▶ **Source data**
▬▬▬▬▬▬▬▬▬▬

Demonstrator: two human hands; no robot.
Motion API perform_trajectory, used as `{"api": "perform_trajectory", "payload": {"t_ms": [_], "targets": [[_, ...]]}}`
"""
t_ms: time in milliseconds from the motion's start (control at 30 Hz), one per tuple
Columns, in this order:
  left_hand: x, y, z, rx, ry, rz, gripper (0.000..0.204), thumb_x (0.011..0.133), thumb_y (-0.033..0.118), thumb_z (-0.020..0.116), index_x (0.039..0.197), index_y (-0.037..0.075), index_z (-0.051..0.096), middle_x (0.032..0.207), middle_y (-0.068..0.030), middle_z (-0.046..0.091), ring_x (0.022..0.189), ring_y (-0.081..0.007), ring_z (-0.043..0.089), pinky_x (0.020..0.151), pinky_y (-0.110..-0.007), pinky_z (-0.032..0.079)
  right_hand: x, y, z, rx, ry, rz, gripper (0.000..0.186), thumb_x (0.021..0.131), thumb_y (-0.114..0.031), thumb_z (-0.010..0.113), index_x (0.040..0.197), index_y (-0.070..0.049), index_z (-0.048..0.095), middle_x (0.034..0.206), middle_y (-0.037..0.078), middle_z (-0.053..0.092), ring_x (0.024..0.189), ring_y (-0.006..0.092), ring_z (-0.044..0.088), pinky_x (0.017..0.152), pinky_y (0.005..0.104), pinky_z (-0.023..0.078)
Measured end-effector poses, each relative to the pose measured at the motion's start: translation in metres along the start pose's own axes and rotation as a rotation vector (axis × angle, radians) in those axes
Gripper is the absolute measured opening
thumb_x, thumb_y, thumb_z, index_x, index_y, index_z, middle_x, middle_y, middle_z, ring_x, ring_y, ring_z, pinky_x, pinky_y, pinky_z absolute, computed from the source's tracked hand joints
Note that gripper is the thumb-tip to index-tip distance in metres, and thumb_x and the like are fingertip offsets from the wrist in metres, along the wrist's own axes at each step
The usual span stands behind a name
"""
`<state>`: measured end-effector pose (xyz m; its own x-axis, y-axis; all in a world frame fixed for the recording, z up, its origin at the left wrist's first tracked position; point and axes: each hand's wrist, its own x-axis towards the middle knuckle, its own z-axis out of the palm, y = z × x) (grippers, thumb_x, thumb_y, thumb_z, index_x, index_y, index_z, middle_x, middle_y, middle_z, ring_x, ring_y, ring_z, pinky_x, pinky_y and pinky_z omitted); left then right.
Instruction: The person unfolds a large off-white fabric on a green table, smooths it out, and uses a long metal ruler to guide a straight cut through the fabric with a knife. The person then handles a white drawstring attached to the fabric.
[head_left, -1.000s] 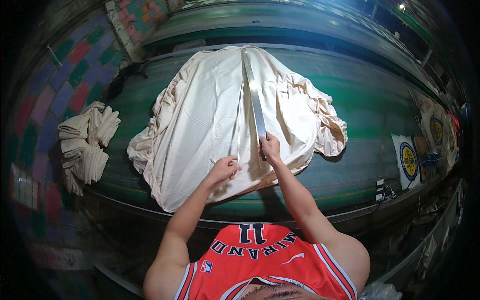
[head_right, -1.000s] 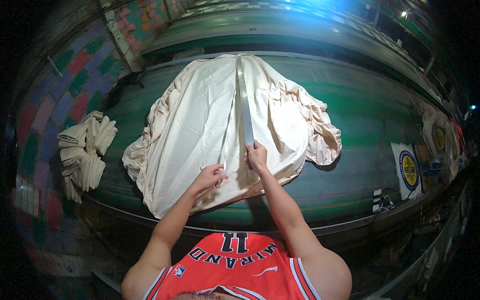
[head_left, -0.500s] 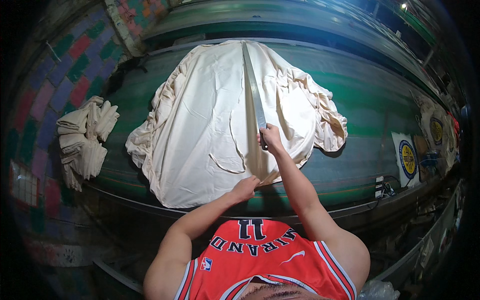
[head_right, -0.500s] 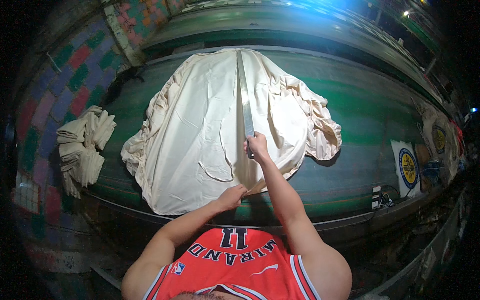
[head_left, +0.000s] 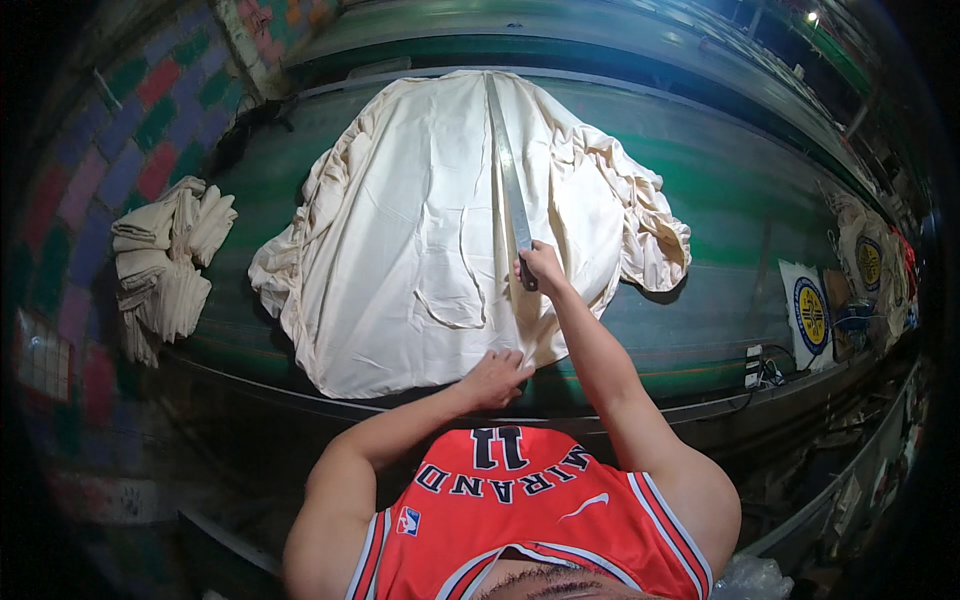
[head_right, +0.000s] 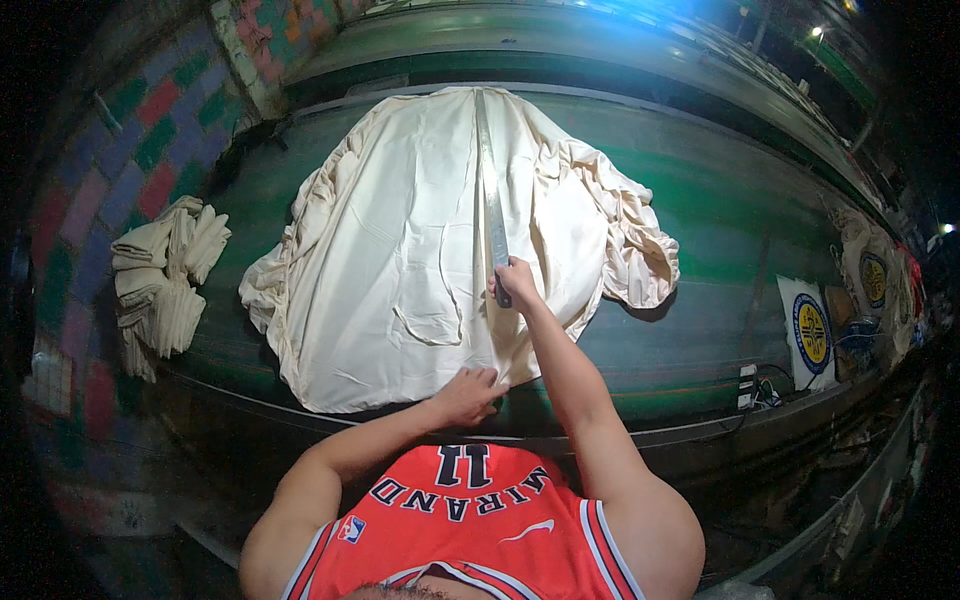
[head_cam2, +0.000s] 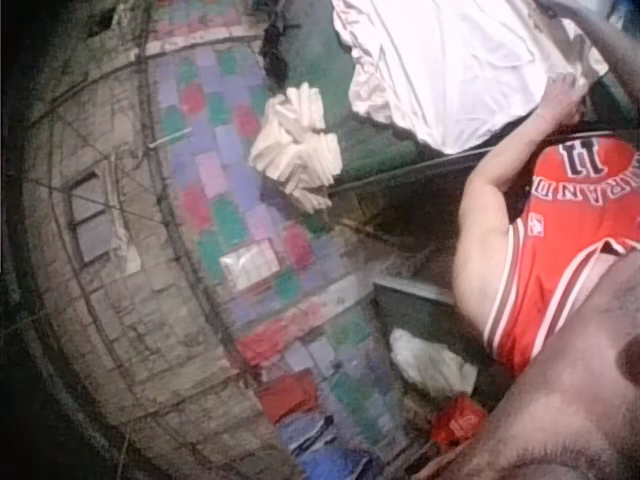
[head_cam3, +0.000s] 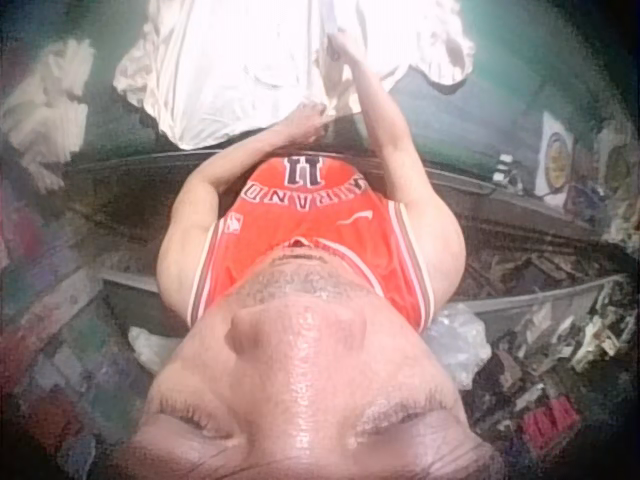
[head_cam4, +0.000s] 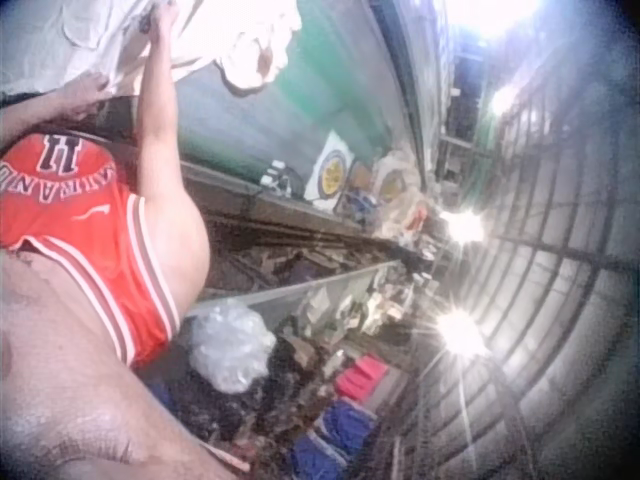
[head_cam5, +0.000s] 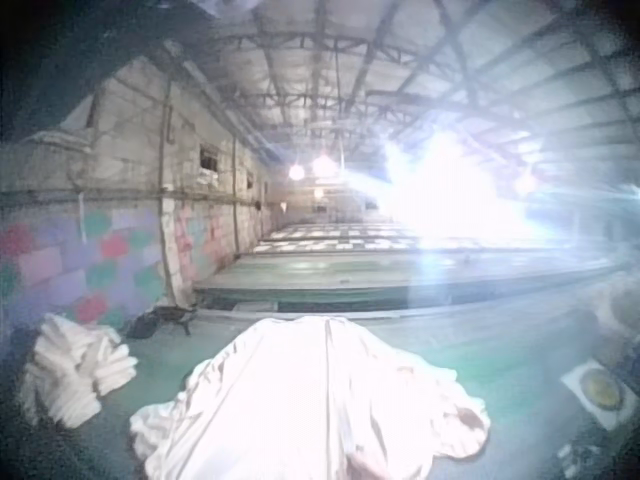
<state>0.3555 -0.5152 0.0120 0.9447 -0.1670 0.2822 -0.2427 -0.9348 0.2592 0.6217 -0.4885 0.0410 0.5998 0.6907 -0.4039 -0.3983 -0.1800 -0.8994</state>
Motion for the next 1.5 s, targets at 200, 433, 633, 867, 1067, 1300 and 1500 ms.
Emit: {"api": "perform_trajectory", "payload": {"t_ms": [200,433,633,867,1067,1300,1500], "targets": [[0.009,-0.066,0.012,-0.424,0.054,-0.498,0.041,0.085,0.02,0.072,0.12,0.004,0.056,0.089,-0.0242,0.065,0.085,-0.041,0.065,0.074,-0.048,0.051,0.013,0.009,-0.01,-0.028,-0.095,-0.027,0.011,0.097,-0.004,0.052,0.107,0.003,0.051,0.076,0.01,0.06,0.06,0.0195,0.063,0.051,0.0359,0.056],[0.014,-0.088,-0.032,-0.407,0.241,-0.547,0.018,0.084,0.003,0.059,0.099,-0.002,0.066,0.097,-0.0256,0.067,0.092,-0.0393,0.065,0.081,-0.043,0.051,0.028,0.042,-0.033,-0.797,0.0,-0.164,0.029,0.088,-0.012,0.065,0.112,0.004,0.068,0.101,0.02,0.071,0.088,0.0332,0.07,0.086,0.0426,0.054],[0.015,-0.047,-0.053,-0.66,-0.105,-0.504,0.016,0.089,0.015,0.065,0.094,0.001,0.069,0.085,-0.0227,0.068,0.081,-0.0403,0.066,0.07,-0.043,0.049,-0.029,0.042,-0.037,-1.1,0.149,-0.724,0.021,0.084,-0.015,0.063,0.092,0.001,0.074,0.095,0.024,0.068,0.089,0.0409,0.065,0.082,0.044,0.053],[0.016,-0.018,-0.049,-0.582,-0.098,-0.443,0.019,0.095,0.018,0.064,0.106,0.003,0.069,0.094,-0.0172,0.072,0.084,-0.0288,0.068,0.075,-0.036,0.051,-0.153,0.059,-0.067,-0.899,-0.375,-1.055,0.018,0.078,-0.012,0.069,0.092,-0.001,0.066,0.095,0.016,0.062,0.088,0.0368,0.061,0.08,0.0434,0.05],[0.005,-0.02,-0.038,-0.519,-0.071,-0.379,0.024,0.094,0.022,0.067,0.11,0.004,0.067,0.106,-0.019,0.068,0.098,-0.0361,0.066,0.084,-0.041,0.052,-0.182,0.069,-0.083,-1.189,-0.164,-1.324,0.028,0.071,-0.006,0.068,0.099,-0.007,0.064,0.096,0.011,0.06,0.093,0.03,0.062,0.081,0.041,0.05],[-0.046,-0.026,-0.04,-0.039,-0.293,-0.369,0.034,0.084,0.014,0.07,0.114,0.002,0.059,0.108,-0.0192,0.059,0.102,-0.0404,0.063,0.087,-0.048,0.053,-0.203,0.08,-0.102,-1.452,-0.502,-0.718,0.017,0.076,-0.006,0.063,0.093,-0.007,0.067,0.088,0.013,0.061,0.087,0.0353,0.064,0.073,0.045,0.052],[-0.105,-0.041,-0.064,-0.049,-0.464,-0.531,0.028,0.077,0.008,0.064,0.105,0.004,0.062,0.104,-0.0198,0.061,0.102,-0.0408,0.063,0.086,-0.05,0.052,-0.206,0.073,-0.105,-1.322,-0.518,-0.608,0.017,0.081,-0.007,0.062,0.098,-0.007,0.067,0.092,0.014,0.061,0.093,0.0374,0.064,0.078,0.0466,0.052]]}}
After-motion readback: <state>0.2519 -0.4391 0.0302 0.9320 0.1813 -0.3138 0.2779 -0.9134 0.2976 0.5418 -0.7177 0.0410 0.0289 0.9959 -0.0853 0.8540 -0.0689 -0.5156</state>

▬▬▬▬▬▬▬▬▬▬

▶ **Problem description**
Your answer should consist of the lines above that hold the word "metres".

▶ **Reply**
Measured end-effector poses, each relative to the pose measured at the motion's start: translation in metres along the start pose's own axes and rotation as a rotation vector (axis × angle, radians) in those axes
Note that gripper is the thumb-tip to index-tip distance in metres, and thumb_x and the like are fingertip offsets from the wrist in metres, along the wrist's own axes at each step

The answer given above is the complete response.